Rosto vermelho e o cabelo cheio de palha.
O rapazote, esse aqui, filho da Dona Ermínia, nem conseguia calçar as botas.
Parecia, meio bambo das pernas.
A moça é meia grandona. Sei não se esse italianinho vai aguentar a Polaca.
Terá que comer muito spaghetti e polenta com asinha de frango.
E não foi a primeira vez que vi os dois lá nos estábulos, cafungando e gemendo!
E saindo com as roupas cheias de serragem e palha de milho.
Fica de bico calado Baio!
Você sabe, cavalo véio não mostra os dentes!
Baio: – Pardinha, Cavalo Véio é seu finado pai que já morreu!
Você tá muito fofoqueira, Pardinha!
Deixa a vida dos outros pra lá. Você parece aquela égua, minha tia do Parolin.
Melhor você ficar quieta!
E abana mais seu rabinho que tá juntando mosquito por aqui.
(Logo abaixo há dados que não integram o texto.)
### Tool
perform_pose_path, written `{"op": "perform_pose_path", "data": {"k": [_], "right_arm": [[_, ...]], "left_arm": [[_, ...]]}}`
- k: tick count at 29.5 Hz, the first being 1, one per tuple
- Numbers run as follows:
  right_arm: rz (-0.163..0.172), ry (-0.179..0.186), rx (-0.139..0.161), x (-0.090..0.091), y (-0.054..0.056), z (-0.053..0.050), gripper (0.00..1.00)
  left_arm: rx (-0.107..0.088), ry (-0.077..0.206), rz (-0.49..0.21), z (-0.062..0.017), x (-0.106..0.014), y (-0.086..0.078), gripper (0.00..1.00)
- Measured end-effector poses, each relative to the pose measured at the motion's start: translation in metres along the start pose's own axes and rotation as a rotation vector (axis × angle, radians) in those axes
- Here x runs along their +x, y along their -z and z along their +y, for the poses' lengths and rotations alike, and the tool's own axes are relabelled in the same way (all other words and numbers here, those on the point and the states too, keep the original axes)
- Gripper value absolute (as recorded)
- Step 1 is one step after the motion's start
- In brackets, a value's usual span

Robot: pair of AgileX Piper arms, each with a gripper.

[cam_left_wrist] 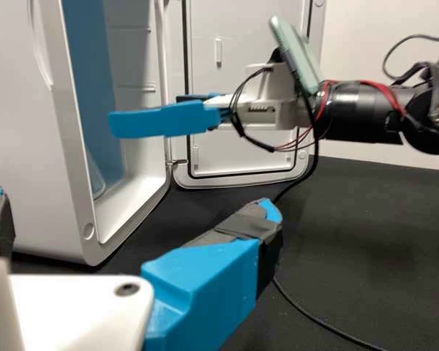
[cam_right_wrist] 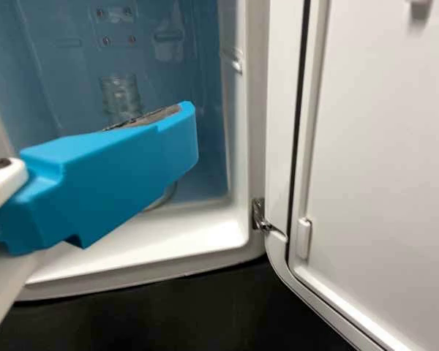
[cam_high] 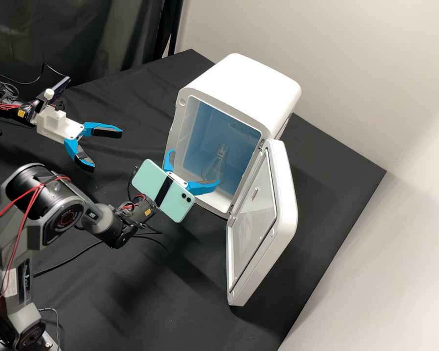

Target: Take the flask out of the incubator

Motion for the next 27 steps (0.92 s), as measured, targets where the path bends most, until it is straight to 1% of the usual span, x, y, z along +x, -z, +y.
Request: {"op": "perform_pose_path", "data": {"k": [2, 4, 7, 9, 12, 14, 16, 17, 19, 22, 25, 27], "right_arm": [[-0.006, 0.006, -0.032, 0.006, -0.003, -0.003, 1.0], [-0.012, 0.014, -0.074, 0.01, -0.006, -0.006, 1.0], [-0.034, 0.027, -0.107, 0.014, -0.013, -0.012, 1.0], [-0.06, 0.026, -0.114, 0.015, -0.018, -0.015, 1.0], [-0.084, 0.023, -0.119, 0.016, -0.022, -0.017, 1.0], [-0.093, 0.024, -0.13, 0.016, -0.024, -0.018, 1.0], [-0.101, 0.021, -0.136, 0.016, -0.024, -0.019, 1.0], [-0.102, 0.021, -0.132, 0.016, -0.023, -0.02, 1.0], [-0.095, 0.027, -0.139, 0.016, -0.021, -0.022, 1.0], [-0.086, 0.034, -0.14, 0.016, -0.019, -0.025, 1.0], [-0.07, 0.042, -0.14, 0.016, -0.013, -0.028, 1.0], [-0.057, 0.041, -0.141, 0.016, -0.009, -0.028, 1.0]], "left_arm": [[0.0, 0.0, 0.0, 0.0, 0.0, 0.0, 1.0], [0.0, 0.0, 0.0, 0.0, 0.0, 0.0, 1.0], [0.0, 0.0, 0.0, 0.0, 0.0, 0.0, 1.0], [0.0, 0.0, 0.0, 0.0, 0.0, 0.0, 1.0], [0.0, 0.0, 0.0, 0.0, 0.0, 0.0, 1.0], [0.001, -0.001, -0.003, 0.0003, 0.0, -0.001, 1.0], [0.0, -0.003, -0.005, 0.0007, 0.001, -0.002, 1.0], [0.0, -0.005, -0.009, 0.0009, 0.002, -0.003, 1.0], [0.0, -0.005, -0.009, 0.001, 0.002, -0.003, 1.0], [0.0, -0.005, -0.009, 0.001, 0.002, -0.003, 1.0], [0.0, -0.005, -0.009, 0.001, 0.002, -0.003, 1.0], [0.0, -0.005, -0.009, 0.001, 0.002, -0.003, 1.0]]}}
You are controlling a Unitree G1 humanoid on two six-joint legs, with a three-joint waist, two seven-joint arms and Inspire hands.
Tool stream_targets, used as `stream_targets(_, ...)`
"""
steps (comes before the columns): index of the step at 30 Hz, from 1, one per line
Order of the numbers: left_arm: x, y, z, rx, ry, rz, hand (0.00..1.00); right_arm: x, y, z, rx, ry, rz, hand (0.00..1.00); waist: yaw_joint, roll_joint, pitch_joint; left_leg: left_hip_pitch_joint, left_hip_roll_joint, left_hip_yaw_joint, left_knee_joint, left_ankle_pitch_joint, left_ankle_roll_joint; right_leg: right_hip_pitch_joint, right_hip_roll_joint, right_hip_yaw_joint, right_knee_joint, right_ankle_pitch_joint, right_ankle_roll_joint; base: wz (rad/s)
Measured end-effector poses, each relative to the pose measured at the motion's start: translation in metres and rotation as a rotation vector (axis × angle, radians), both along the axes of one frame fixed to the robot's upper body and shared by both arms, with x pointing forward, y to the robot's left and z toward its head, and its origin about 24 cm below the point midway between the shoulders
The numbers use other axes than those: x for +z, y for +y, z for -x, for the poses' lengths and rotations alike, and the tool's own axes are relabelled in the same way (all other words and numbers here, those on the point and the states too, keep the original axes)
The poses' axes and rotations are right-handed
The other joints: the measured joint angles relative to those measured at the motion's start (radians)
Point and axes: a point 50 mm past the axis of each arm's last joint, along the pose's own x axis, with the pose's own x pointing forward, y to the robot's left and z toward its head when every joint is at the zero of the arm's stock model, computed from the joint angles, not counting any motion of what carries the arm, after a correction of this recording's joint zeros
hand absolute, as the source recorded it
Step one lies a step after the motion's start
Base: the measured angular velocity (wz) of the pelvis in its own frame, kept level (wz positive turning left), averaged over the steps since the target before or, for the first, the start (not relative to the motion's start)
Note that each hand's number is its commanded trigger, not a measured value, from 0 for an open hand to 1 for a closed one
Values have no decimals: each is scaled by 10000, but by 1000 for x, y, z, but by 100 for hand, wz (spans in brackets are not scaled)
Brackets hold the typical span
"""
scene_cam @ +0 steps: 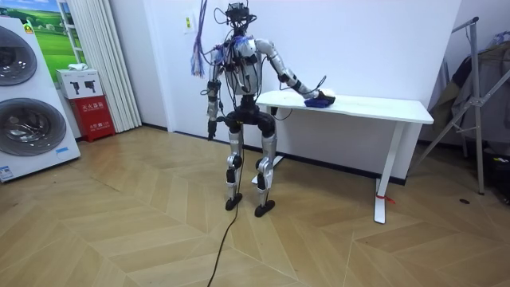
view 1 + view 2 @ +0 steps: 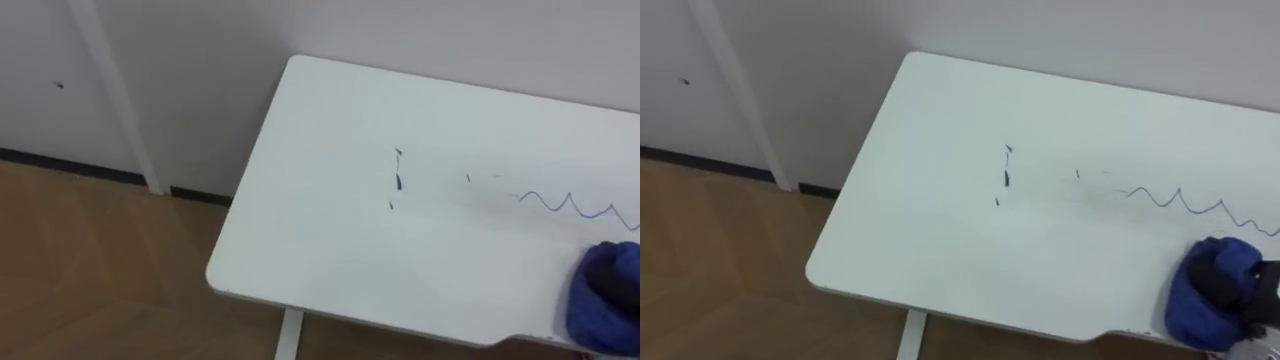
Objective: Wipe table
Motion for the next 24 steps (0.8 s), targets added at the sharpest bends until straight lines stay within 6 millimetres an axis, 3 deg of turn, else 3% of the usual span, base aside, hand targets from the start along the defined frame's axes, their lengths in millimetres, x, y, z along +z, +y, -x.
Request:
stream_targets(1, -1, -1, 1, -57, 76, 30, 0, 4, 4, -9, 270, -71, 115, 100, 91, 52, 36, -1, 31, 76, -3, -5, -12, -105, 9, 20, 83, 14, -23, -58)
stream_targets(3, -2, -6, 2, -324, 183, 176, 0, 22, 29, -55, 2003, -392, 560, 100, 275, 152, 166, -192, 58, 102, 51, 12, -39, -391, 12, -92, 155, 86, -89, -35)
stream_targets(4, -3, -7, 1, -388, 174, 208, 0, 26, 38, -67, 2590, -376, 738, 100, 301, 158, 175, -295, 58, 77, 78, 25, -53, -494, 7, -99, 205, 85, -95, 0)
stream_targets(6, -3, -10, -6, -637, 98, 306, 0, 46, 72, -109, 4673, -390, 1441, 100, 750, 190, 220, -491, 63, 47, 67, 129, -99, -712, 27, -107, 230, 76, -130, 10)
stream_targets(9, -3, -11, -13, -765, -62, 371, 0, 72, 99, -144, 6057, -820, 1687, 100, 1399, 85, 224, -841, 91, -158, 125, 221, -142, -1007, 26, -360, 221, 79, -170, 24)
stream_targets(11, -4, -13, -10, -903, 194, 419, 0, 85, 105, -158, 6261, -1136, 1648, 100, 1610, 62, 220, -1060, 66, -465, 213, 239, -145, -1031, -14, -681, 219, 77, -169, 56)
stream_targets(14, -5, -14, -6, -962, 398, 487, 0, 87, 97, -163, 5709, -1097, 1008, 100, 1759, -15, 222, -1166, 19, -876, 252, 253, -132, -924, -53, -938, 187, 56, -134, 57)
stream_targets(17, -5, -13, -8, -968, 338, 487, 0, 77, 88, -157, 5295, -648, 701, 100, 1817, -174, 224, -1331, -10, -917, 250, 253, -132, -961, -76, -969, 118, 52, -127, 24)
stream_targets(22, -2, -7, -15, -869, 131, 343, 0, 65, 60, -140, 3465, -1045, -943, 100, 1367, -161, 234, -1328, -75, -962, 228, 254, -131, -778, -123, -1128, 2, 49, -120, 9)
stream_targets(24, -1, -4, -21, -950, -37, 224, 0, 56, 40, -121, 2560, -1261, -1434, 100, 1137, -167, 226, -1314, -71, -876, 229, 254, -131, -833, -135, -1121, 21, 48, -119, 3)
Pardinha: Baio você tá muito mal criado!
Nem sei por que fiquei com você todos esses anos.
Lá no estábulo tinha garanhão muito melhor, mais bonito!
Baio suspira e quase relincha com ciúmes da égua Pardinha.
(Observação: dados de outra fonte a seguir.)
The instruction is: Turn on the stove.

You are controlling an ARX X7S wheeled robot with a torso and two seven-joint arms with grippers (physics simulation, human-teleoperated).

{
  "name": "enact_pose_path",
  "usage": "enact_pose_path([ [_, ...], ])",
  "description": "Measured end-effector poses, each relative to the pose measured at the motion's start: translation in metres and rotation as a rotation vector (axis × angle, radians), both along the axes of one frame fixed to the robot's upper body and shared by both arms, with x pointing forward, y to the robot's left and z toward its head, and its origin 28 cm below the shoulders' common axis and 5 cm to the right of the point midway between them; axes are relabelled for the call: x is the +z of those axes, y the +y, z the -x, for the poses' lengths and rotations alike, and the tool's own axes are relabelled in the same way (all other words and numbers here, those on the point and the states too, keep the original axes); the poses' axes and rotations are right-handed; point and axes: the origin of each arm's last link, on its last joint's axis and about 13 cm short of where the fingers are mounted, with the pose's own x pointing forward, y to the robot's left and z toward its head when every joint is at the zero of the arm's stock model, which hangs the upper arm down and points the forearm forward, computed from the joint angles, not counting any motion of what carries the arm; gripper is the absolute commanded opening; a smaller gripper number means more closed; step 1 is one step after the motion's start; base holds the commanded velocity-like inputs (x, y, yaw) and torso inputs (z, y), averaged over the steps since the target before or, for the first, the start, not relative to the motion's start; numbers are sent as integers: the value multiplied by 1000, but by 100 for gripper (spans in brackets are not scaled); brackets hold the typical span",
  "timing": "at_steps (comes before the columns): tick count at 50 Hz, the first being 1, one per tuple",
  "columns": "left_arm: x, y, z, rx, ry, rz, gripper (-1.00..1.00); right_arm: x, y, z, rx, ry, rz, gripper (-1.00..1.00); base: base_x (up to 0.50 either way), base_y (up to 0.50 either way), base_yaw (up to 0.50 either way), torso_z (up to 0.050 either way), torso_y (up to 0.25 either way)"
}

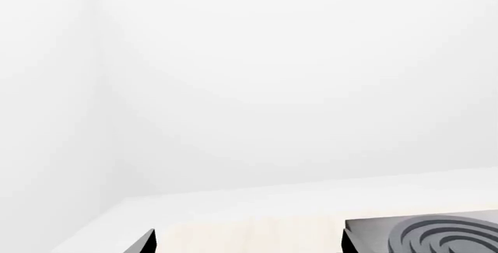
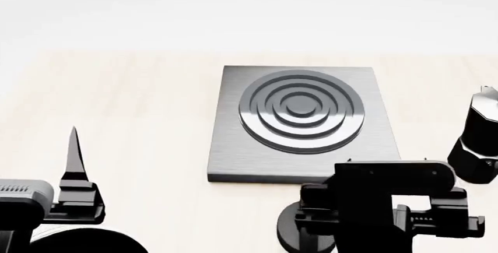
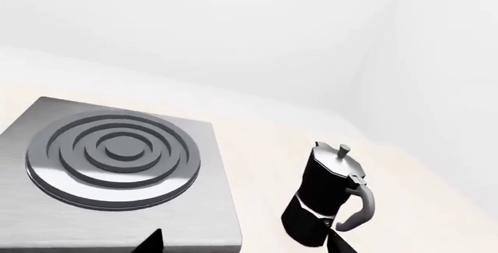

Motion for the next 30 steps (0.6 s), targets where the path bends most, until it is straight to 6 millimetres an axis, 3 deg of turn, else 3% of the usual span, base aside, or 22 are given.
enact_pose_path([
  [30,0,-1,0,-1,1,0,100,14,8,8,55,-91,42,100,0,0,0,0,0],
])
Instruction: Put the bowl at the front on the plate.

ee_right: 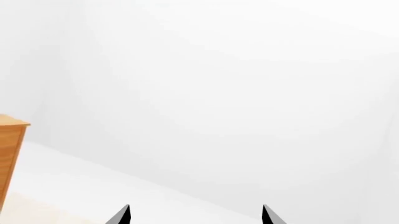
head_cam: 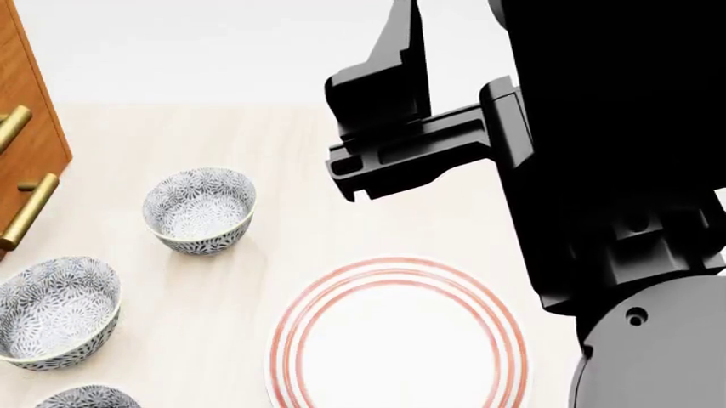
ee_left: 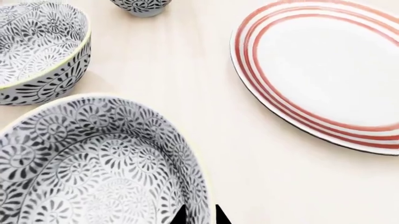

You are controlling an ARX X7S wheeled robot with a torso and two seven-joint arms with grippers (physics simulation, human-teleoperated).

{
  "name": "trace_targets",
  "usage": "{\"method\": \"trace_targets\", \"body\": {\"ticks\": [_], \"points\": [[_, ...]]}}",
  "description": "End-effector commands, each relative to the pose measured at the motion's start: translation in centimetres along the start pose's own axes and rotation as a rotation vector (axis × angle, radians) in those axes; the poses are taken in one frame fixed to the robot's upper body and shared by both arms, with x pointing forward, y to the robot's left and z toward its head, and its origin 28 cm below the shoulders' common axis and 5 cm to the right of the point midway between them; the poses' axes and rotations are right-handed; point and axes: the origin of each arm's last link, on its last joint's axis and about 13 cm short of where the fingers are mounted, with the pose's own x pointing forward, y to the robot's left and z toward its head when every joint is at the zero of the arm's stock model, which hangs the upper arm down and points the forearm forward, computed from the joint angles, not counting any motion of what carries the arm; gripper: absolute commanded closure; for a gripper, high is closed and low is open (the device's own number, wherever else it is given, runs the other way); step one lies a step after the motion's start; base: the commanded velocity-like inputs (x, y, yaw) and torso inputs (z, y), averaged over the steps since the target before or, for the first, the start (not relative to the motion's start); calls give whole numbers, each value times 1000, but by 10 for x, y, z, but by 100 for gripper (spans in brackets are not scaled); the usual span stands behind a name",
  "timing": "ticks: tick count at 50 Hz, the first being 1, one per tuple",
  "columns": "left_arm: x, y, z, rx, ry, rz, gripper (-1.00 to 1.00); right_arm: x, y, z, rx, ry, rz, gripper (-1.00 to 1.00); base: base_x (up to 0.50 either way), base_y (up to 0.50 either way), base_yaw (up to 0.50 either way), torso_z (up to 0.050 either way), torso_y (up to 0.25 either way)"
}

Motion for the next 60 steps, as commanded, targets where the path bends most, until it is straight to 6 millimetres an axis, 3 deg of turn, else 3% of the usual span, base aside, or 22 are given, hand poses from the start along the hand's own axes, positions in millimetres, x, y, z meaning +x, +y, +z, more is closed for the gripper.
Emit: {"method": "trace_targets", "body": {"ticks": [1,8,32,60], "points": [[-2,1,-1,31,-57,23,100,-2,1,0,3,-8,8,-100,0,0,0,0,0],[-4,2,7,128,-217,92,100,-2,1,-1,6,-11,10,-100,0,0,0,-1,0],[-12,3,21,297,-388,114,100,-8,1,-6,22,-16,-3,-100,0,0,0,0,0],[-21,4,48,305,-525,71,100,-13,0,-9,30,-16,-20,-100,0,0,0,0,0]]}}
Na porta da Igreja da Ordem emergem Dona Ermínia, o filho e sua namorada.
Sim, parece que agora marcaram o casamento de ambos.
Sorriem felizes.
O Pároco faz o sinal de Benção e todos sobem na charrete.
Estalam novas chicotadas sobre o lombo de Pardinha e Baio.
Que se entreolham, ofendidos e calados.
Entendem que o casamento marcado é um alívio e também uma preocupação para Dona Ermínia, que com raiva chicoteia os cavalos.
Seguem para o bairro de Santa Felicidade.
Trotando.
Na charrete os três sorridentes.
No alto São Francisco, defronte a Igreja das Mercês benzeram-se.
Próximo aos grandes reservatórios de água param, para dar água aos cavalos.
No entroncamento das estradas refrescam-se sob coloridas paineiras em flor.
Seguem rumo ao destino.
Subidas e descidas pela estrada de macadame, com os cavalos suarentos.
Em trotes leves puxando a charrete.
Chegam ao destino.
É um Casone Veneto, com hortas, pomares, estábulos, forno de pães e rodeado de centenárias araucárias.
O fogão a lenha está aceso e a fumaça é dissolvida em espirais pela chaminé.
Dona Ermínia, filho e noiva apeiam.
Adentram sua casa.
Irão divulgar a novidade casamenteira aos vizinhos.
Entre a italianada será a fofoca do mês.
Horas depois, cansados, recuperando-se, nos estábulos de Santa Felicidade, o casal de equinos, Pardinha e Baio, dialogam.
Pardinha: – Não aguento mais essa vida de puxar carroças, Baio.
Baio: – Eu também tô cansado dessa vida, Pardinha.
Nossa Dona não é má pessoa, mas é muito pão dura.
Faz tempo que não tem cevada, pouco milho pra nós.
Arreios e ferraduras gastos.
Pardinha: – Baio, você lembra quando fomos pela Estrada do Cerne à São Luis do Purunã?
Buscar, de carroça, aquela montoeira de milho verde pra Dona Ermínia fazer polenta!?
Foi cansativa a viagem, mas eu vi muita coisa boa por lá.
Apesar do frio.
Baio: – Sim eu lembro! Vimos muitos cavalos livres e soltos por lá nos campos gerais. Pareciam felizes. São os cavalos Criolos.
Pardinha: – Então tá combinado!
A próxima vez que estivermos soltos no pasto aqui em Santa Felicidades vamos fugir!
Sair a galope pra Estrada do Cerne e depois vida livre nas estepes de São Luis do Purunã. Ooobaaa.
Vamos fugir! Lá tem pasto bom.
Água de nascente. E ninguém pra nos chicotear!
Baio: – Os humanos sabem que a gente conversa entre nós, Pardinha?
Pardinha: – O pessoal lá no estábulo, tem dúvidas!